Here I have opted for the latter, as it seems to be the only option if you want to also indent the default xmlns declaration. This declaration is written out after the writer state moves to content, and there seems to be no way of intercepting it otherwise.

How to use XDocument.Save to save a file using custom indentation for attributes

My goal is to output a modified XML file and preserve a special indentation that was present in the original file. The objective is so that the resulting file still looks like the original, making them easier to compare and merge through source control.
My program will read a XML file and add or change one specific attribute.
Here is the formatting I'm trying to achieve / preserve:
<Base Import="..\commom\style.xml">
<Item Width="480"
Height="500"
VAlign="Center"
Style="level1header">
(...)
In this case, I simply wish to align all attributes past the first one with the first one.
XmlWriterSettings provides formatting options, but they won't achieve the result I'm looking for.
settings.Indent = true;
settings.NewLineOnAttributes = true;
These settings will put the first attribute on a newline, instead of keeping it on the same line as the node, and will line up attributes with the node.
Here is the Load call, which asks to preserve whitespace:
MyXml = XDocument.Load(filepath, LoadOptions.PreserveWhitespace);
But it seems like it won't do what I expected.
I tried to provide a custom class, which derives from XmlWriter to the XDocument.Save call, but I haven't managed to insert whitespace correctly without running into InvalidOperationException.
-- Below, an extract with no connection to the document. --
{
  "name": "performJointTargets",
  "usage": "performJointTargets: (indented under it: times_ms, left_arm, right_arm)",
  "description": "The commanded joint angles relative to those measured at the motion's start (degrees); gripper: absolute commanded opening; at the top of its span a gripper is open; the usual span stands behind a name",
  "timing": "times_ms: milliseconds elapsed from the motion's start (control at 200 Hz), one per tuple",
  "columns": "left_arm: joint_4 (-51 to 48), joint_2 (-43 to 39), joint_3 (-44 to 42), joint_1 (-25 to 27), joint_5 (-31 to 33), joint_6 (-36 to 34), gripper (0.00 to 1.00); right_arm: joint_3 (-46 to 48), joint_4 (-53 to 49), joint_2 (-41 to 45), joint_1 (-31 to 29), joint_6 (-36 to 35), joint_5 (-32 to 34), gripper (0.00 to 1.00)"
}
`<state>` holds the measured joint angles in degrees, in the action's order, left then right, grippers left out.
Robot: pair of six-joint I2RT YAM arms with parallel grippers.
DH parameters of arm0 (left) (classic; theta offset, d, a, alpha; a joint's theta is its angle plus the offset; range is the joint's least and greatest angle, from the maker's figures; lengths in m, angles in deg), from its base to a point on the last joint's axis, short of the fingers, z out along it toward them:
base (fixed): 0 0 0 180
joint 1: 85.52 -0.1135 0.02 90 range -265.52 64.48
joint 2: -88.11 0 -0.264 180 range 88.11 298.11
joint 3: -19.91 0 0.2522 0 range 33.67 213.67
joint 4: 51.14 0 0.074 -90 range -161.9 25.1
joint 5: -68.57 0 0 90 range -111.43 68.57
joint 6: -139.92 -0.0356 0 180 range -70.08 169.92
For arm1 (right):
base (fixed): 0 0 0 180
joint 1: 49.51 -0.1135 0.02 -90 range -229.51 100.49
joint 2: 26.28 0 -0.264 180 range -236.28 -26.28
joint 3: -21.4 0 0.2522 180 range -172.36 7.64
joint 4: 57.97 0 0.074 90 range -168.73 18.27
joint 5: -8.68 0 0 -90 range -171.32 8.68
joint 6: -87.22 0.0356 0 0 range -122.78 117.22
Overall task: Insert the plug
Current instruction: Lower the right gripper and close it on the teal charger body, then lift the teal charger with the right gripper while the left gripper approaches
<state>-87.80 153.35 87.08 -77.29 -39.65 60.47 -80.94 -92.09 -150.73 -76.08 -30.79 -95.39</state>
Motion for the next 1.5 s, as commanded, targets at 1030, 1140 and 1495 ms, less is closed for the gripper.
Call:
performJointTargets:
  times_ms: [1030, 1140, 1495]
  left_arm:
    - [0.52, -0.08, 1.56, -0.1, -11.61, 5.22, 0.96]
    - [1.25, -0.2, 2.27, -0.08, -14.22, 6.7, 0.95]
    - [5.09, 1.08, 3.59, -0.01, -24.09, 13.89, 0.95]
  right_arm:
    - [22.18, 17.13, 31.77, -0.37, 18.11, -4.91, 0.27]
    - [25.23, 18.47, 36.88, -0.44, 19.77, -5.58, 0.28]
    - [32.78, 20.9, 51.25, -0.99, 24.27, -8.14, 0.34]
Plus that solution seems overkill for the small addition I'm looking for.
For reference, this is my save call, not using my custom xml writer (which doesn't work anyway)
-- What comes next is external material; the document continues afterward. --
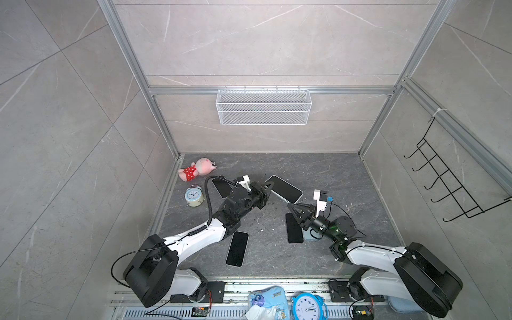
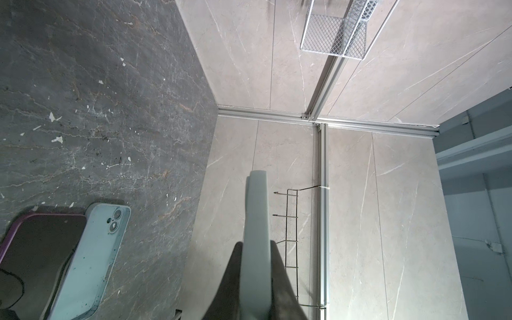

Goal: Take the phone out of the phone case

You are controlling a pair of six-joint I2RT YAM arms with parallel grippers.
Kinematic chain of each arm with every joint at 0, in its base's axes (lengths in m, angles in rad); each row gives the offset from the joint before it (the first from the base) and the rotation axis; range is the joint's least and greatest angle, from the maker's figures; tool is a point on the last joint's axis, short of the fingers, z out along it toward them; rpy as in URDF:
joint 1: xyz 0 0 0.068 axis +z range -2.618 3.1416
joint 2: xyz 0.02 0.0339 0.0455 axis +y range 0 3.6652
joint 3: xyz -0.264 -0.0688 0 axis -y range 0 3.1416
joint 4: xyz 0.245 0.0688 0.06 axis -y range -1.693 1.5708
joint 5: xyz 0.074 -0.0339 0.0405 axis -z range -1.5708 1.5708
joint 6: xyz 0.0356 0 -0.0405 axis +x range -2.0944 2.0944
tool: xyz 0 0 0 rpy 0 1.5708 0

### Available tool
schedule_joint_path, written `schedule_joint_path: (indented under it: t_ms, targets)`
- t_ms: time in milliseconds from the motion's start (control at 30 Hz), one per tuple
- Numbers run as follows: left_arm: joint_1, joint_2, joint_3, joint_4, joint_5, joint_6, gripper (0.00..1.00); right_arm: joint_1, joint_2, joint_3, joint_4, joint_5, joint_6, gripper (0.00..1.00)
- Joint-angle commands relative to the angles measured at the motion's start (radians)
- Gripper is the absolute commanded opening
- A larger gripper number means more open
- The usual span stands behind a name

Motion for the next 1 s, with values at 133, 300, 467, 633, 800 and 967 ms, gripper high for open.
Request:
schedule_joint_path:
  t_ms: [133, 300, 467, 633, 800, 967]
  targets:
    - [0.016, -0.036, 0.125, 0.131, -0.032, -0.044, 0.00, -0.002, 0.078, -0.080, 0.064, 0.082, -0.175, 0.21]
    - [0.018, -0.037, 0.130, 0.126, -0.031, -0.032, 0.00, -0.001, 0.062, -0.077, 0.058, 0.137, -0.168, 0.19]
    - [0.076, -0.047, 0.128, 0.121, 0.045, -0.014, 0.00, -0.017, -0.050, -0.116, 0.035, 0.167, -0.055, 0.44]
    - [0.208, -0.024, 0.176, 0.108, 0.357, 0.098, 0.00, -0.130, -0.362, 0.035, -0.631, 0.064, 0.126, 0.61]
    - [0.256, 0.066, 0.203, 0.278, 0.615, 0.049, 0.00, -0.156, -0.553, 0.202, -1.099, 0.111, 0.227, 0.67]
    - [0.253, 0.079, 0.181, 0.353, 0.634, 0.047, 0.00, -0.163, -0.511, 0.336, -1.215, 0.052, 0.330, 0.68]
XmlWriterSettings settings = new XmlWriterSettings();
settings.Indent = true;
settings.NewLineOnAttributes = true;
settings.OmitXmlDeclaration = true;
using (XmlWriter writer = XmlWriter.Create(filepath + "_auto", settings))
{
MyXml.Save(writer);
}
I ended up not using XDocument.Save altogether, and instead created a class that takes the XDocument, an XmlWriter, as well as a TextWriter.
The class parses all nodes in XDocument, TextWriter is bound to the file on disk, which XmlWriter uses as its output pipe.
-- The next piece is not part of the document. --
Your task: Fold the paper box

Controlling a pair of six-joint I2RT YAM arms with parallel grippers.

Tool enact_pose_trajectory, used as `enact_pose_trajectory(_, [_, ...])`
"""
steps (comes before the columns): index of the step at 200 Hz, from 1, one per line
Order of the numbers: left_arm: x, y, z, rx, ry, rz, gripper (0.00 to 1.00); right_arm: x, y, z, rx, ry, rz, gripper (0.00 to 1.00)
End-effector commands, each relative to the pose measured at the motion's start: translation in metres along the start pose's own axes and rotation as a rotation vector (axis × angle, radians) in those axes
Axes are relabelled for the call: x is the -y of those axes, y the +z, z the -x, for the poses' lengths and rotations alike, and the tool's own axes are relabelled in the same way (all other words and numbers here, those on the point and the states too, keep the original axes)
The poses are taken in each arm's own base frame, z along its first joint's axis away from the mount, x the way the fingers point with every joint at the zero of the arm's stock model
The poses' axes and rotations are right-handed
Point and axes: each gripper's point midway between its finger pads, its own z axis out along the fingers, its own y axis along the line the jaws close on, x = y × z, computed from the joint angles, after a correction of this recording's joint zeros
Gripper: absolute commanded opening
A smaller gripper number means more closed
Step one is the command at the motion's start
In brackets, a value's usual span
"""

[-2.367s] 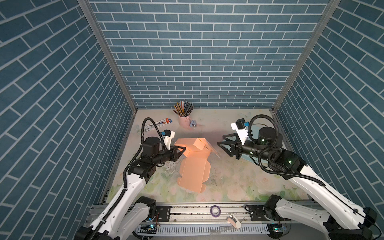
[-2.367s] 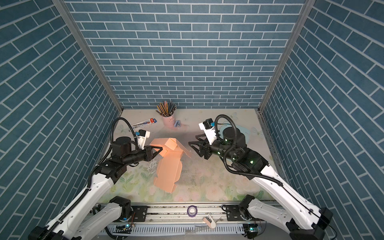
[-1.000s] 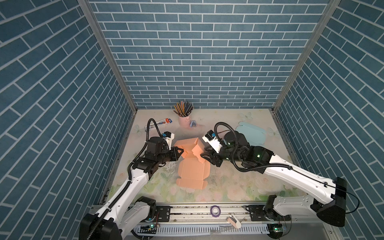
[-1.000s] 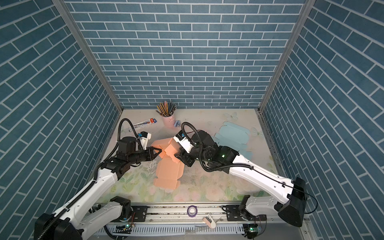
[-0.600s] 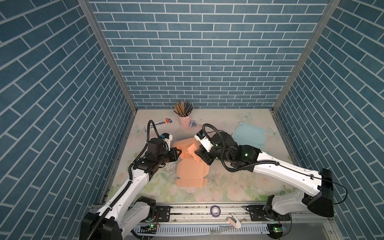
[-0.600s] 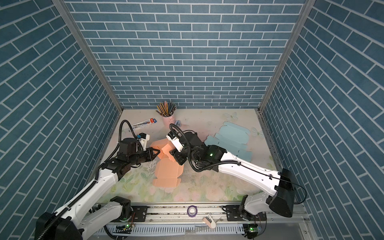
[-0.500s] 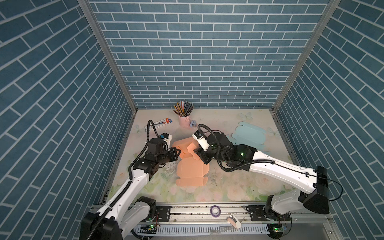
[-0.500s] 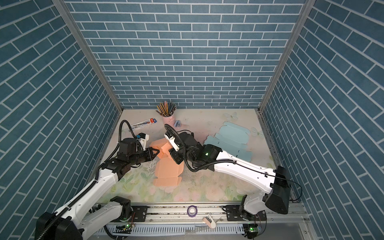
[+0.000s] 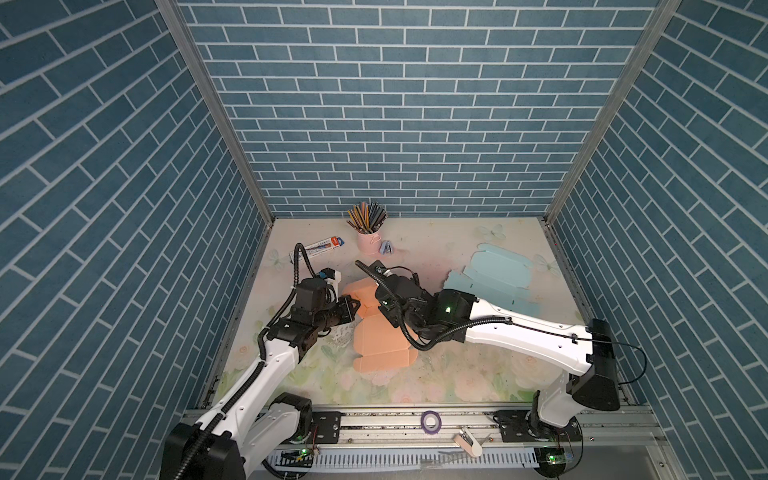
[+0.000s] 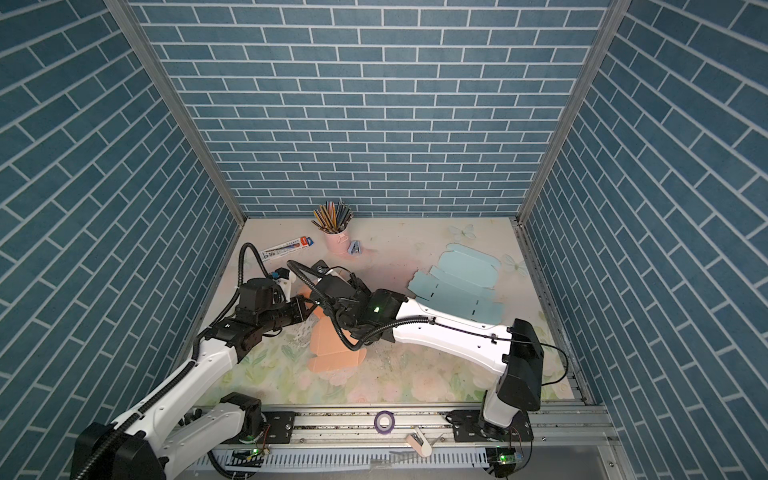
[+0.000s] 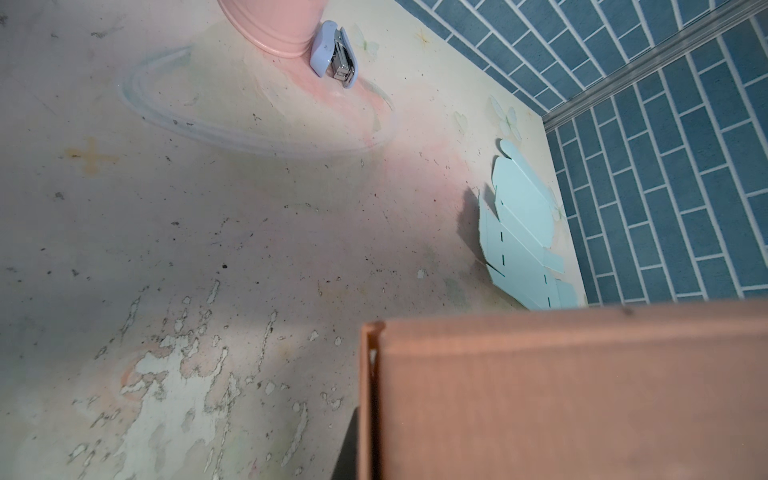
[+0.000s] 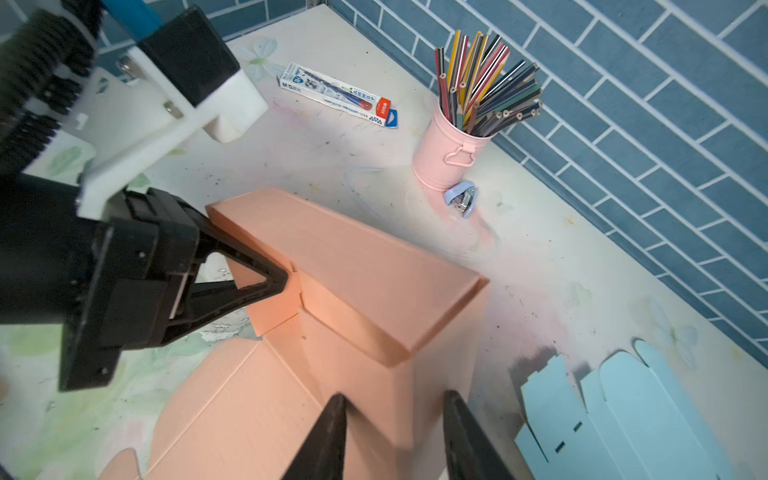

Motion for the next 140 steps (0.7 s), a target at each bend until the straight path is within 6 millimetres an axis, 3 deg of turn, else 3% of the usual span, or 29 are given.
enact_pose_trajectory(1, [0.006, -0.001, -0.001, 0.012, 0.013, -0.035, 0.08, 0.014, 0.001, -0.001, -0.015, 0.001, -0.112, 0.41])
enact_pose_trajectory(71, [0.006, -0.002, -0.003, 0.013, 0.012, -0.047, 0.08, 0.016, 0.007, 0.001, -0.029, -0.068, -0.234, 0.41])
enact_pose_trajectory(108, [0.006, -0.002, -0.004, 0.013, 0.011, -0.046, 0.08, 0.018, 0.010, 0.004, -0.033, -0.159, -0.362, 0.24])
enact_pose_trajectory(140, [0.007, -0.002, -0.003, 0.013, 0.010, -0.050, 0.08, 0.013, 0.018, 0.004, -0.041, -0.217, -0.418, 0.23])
My class then uses the XmlWriter to output xml. To achieve the extra spacing, I used the solution described here, https://stackoverflow.com/a/24010544/5920497 , which is why I also use the underlying TextWriter.
Here's an example of the solution.
Calling the class to save the document:
XmlWriterSettings settings = new XmlWriterSettings();
settings.Indent = true;
settings.NewLineOnAttributes = false; // Behavior changed in PrettyXmlWriter
settings.OmitXmlDeclaration = true;
using(TextWriter rawwriter = File.CreateText(filepath))
using (XmlWriter writer = XmlWriter.Create(rawwriter, settings))
{
// rawwriter is used both by XmlWriter and PrettyXmlWriter
PrettyXmlWriter outputter = new PrettyXmlWriter(writer, rawwriter);
outputter.Write(MyXml);
writer.Flush();
writer.Close();
}
Inside PrettyXmlWriter:
private XmlWriter Writer { get; set; }
private TextWriter InnerTextWriter { get; set; }
public void Write(XDocument doc)
{
XElement root = doc.Root;
WriteNode(root, 0);
}
private void WriteNode(XNode node, int currentNodeDepth)
{
if(node.NodeType == XmlNodeType.Element)
{
WriteElement((XElement)node, currentNodeDepth);
}
else if(node.NodeType == XmlNodeType.Text)
{
WriteTextNode((XText)node, currentNodeDepth, doIndentAttributes);
}
}
private void WriteElement(XElement node, int currentNodeDepth)
{
Writer.WriteStartElement(node.Name.LocalName);
// Write attributes with indentation
XAttribute[] attributes = node.Attributes().ToArray();
if(attributes.Length > 0)
{
// First attribute, unindented.
Writer.WriteAttributeString(attributes[0].Name.LocalName, attributes[0].Value);
for(int i=1; i<attributes.Length; ++i)
{
// Write indentation
Writer.Flush();
string indentation = Writer.Settings.NewLineChars + string.Concat(Enumerable.Repeat(Writer.Settings.IndentChars, currentNodeDepth));
indentation += string.Concat(Enumerable.Repeat(" ", node.Name.LocalName.Length + 1));
// Using Underlying TextWriter trick to output whitespace
InnerTextWriter.Write(indentation);
Writer.WriteAttributeString(attributes[i].Name.LocalName, attributes[i].Value);
}
}
// output children
foreach(XNode child in node.Nodes())
{
WriteNode(child, currentNodeDepth + 1);
}
Writer.WriteEndElement();
}

Can't successfully clone XMLReader (Unexpected EOF)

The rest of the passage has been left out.